Chemistry tells us that an atom likes to stay at its lowest energy as the ground state, just as we want to find the most comfortable position when we rest. Interestingly, when researchers have completed the optimization of the parameters of the adaptive basis set, they also find the chemical system has the lowest energy. They attribute it to the stability of their simulation.

In their experiment with molecular simulations of water molecules, they have also shown that small basis sets are sufficient to yield structural properties (Figure 1). They have demonstrated an effective 60-fold run-time speedup compared to the standard approach. This saves much computational power and allows chemists to obtain results much faster!

Figure 1 They have shown the with increasing number of training data set, the error of the basis set decreases (blue). The error of an optimized basis set (green) and traditional minimal basis set (red) are depicted for comparison. This has shown that only a small training data set is required to reach the limit of the optimized basis set.

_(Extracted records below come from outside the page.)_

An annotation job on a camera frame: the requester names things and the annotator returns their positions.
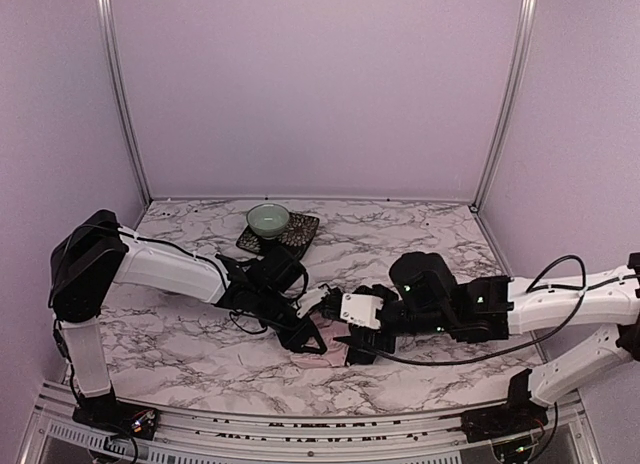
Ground pink and black umbrella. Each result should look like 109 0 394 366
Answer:
291 314 350 369

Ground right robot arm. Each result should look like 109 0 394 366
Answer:
338 252 639 443

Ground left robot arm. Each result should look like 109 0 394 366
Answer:
48 210 327 441

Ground black floral square plate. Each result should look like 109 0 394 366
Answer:
235 212 320 260

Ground celadon green ceramic bowl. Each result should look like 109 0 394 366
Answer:
246 203 290 239

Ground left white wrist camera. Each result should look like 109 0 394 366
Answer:
295 284 331 319

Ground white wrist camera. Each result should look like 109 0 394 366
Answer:
318 284 398 330
295 284 331 319

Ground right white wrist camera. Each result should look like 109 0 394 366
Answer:
318 284 398 330

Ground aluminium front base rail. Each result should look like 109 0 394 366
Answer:
16 381 602 463

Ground left aluminium frame post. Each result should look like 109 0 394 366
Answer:
96 0 152 208

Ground aluminium frame post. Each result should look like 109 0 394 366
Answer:
96 0 152 208
471 0 538 214

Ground right aluminium frame post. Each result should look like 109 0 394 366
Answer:
471 0 538 214

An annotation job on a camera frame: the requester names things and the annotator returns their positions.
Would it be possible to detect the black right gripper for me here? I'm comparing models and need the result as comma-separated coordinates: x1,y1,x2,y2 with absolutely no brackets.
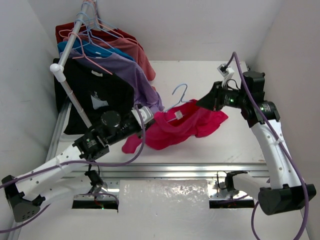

While researchers have shown their method is robust and only requires a small training set, they have noted further studies are needed for improvements to the method. This includes the search for a good descriptor for general purpose and refining the parameters so as to reduce the number of parameters required for the basis set. Yet, this has successfully shown how machine learning has helped sophisticated computational chemistry calculations!